• [Activity]: Reproduce, character for character, the lines below from the first through the one with "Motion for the". Leave pictures out.

• [Recorded data]:
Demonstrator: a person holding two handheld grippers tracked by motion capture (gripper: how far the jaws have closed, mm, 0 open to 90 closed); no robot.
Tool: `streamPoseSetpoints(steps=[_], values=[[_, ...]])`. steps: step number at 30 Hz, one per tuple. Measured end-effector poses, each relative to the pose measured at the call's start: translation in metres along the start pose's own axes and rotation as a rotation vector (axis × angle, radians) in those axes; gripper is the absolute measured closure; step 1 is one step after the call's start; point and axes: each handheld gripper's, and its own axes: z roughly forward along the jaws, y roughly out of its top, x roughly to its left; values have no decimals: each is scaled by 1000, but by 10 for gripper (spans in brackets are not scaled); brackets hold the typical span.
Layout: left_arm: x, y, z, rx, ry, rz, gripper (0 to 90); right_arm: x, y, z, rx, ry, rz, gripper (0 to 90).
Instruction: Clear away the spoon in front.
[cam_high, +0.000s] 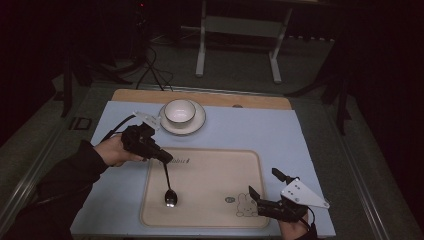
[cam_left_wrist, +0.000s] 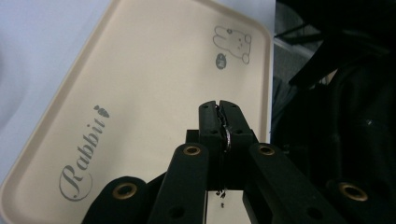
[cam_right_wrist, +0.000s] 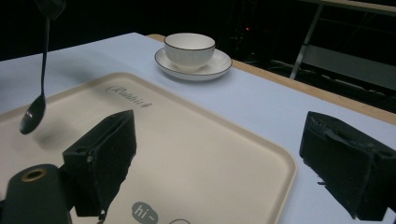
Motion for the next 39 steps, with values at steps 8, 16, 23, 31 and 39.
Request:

• [Output for this task]:
Demonstrator: a person holding two handheld grippers tracked by motion capture (gripper: how far the jaws have closed, mm, 0 open to 90 closed); no robot.
Tool: `streamPoseSetpoints(steps=[_], values=[[_, ...]])`. steps: step number at 30 Hz, one per tuple. Measured end-effector poses, each relative to the pose measured at the call's start: translation in metres along the start pose's own axes and rotation as a rotation vector (axis × angle, radians) in those axes; gripper is the absolute measured closure; step 1 is one step after the call's start; point and axes: each handheld gripper's, and its own axes: z roughly forward along the jaws, y roughly out of its top, x roughly to its left; values have no decimals: each is scaled by 1000, but by 10 for gripper (spans in brackets are not scaled); brackets hold the typical span.
Layout: left_arm: x, y, z, rx, ry, rz, gripper (0 to 90); right_arm: x, y, z, rx, ry, rz, gripper (0 to 90).
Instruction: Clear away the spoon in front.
[cam_high, +0.000s] 
[cam_left_wrist, +0.000s] 
[cam_right_wrist, +0.000s] 
Motion for the next 39 steps, with values at steps 8, 16, 23, 31 and 39.

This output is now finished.